If you have been reading some of my blog posts, you probably know that I have been working on Azure networking for a while. Part of that work has consisted of helping customers to create network architectures based on their requirements. Last week I got a similar ask from a colleague for a large-scale hub-and-spoke design, and I decided to do something I hadn’t done before: calculate the price of each option.
You might (rightfully) wonder why the heck I wouldn’t have done that before. The answer is easy: laziness. Azure networking pricing model can be complex, and comparing different designs to each other is often an apples-to-oranges discussion. On top of that, the cost depends on the traffic flows that every organization has (Cynthia Treger has blogged about data transfer costs in Azure), and very often the details about expected flows are not available at all, so you cannot calculate the final price.
Still, I thought it would be interesting to take some assumptions, so I opened up the second best solution to every problem (of course I mean Excel) and I started putting numbers in a spreadsheet to generate cost comparison charts like this (we will dive deeper in the comparisons in the rest of the post):

Let me give you a quick summary of what I learned:
- You shouldn’t neglect the cost of data processing and traffic peering in your calculations, since it can be a significant chunk of your overall bill.
- From that perspective, designs with transit VNets will be more expensive, especially when you have heavy VNet-to-VNet flows.
- The structure of Virtual WAN traffic processing cost makes it cheaper than self-managed hub-and-spoke for many scenarios.
Disclaimer: price is not everything!
I would like to highlight that this post is all about pricing. The fact that one solution is more expensive doesn’t mean that nobody should pick it up. You need to weigh its added value against its price, and decide whether it is worth it.
The different architectures evaluated here vary in functionality and flexibility, but mostly in their operational overhead. Price is going to be an important factor to consider in the decision of which one is the best for your organization, but it shouldn’t be the only one. Especially for a foundational technology such as networking, that could impact positively or negatively the rest of your environment.
But don’t let me stall any longer and let’s start our trip into the rabbit hole!
The design options
The initial question is simple enough: which Azure networking architecture is best for around 3,000 VNets over two regions with Azure Firewall and ExpressRoute? Different options exist for large-scale hub-and-spoke environments, don’t miss Adam Stuart’s blog on that topic.

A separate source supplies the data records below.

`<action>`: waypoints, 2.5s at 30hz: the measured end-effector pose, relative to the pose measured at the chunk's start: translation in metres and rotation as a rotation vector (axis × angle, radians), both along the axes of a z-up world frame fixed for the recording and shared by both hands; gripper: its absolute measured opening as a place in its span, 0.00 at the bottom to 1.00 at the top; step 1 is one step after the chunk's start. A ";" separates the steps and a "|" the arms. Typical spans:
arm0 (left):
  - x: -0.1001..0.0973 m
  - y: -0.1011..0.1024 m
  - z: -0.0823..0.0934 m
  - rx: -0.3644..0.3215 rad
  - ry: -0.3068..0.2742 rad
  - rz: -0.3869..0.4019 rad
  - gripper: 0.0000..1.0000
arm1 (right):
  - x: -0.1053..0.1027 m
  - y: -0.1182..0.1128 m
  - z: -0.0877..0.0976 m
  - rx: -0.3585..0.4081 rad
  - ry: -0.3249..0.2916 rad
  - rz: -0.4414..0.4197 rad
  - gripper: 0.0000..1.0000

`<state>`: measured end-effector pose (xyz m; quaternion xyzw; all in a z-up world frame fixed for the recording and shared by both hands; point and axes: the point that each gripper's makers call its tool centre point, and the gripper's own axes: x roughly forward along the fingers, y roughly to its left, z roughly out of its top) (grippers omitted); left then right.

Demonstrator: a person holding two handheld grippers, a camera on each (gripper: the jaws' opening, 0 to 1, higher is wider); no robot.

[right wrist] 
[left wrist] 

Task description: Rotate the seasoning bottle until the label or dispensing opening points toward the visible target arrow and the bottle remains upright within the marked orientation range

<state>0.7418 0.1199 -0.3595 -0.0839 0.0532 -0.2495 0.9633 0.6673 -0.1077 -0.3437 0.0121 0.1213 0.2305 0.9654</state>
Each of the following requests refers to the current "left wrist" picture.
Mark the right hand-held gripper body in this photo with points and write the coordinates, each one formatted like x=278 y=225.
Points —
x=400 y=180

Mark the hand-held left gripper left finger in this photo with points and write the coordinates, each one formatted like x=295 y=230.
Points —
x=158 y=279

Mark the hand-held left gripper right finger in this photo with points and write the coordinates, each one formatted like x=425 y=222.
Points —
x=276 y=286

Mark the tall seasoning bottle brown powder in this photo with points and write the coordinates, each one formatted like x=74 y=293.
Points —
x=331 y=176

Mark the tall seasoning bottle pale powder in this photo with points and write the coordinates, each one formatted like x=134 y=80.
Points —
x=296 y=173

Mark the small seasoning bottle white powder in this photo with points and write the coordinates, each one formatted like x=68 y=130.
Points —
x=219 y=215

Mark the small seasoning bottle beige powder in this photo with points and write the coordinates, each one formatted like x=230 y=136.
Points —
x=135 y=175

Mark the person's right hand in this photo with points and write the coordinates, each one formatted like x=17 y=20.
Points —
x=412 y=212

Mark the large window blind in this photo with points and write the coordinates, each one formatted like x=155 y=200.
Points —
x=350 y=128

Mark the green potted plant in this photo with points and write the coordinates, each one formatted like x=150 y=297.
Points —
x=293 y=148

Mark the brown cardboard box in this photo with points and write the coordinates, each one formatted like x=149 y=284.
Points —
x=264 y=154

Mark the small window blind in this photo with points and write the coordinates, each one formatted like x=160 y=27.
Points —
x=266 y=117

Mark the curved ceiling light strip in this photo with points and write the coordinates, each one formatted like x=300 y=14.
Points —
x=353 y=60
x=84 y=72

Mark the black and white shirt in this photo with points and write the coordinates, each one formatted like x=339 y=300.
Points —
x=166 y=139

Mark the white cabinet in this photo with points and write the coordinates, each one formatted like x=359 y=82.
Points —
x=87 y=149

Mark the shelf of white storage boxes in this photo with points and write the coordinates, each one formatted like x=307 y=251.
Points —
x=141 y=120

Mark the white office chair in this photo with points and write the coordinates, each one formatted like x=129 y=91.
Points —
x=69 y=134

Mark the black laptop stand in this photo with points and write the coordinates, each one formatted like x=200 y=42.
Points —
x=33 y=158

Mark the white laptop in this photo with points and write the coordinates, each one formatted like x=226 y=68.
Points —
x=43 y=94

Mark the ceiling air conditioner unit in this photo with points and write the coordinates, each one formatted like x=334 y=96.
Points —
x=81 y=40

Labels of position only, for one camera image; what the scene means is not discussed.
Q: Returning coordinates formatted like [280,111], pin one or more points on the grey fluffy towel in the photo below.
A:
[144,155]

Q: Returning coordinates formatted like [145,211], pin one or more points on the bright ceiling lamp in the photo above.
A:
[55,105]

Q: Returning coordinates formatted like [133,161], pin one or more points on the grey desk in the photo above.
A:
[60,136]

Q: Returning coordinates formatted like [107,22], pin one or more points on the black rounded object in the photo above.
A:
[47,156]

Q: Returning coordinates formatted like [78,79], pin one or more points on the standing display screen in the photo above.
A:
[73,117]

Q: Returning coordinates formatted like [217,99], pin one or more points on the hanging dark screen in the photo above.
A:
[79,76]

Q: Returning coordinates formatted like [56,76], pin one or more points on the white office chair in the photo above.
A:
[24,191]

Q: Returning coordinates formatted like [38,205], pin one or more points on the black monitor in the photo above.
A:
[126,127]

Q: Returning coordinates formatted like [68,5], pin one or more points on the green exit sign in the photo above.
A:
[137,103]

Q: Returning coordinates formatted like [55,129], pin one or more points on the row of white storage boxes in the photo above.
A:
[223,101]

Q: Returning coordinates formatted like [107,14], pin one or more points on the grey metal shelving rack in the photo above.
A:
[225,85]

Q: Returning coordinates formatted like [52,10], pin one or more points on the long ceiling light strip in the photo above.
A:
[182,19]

Out of those, I selected four options as the most attractive.
The first one is the traditional customer-managed hub-and-spoke environment, where you connect all of the hubs together via (global) VNet peering. The maximum number of spokes per environment is 400, which is the number of routes you can have in the route table associated to the GatewaySubnet:

The second option is very similar, but using Virtual WAN. Here the limit of spokes is 600, as stated in the documentation:

The third option is an indirect spoke design. The idea is to consolidate the ExpressRoute gateways on a core layer. This core layer, provided by Virtual WAN, will also interconnect all spoke blocks between each other eliminating the need for the full mesh between the hub VNets:

And the fourth option is using Azure Virtual Network Manager to create a full-mesh between the spokes in every spoke block and the hubs, and to manage routing in the GatewaySubnets. From a topology perspective identical to option 1, but with different scalability numbers:

Cost analysis with 3,000 spokes
So let’s start with the first cost analysis. I configured the calculation parameters to 3,000 spokes over 2 regions, and I set these traffic flow parameters:
- 100 MB per month between every two spokes.
- 1 GB per month from every spoke to onprem.
- 10 GB per month from onprem to every spoke.
The last parameter (traffic from onprem to Azure) will impact the size of the ExpressRoute gateways, since traffic in the opposite direction (from Azure to onprem) bypasses the gateways (with the exception of private endpoints, but I didn’t consider that here).
I also left some margin in the maximum number of spokes per block:
- For option 1 (hub and spoke) I used 390 instead of 400, in case you need for some reason to have additional routes in the GatewaySubnet route table.
- For option 2 (VWAN) I used 590 instead of 600.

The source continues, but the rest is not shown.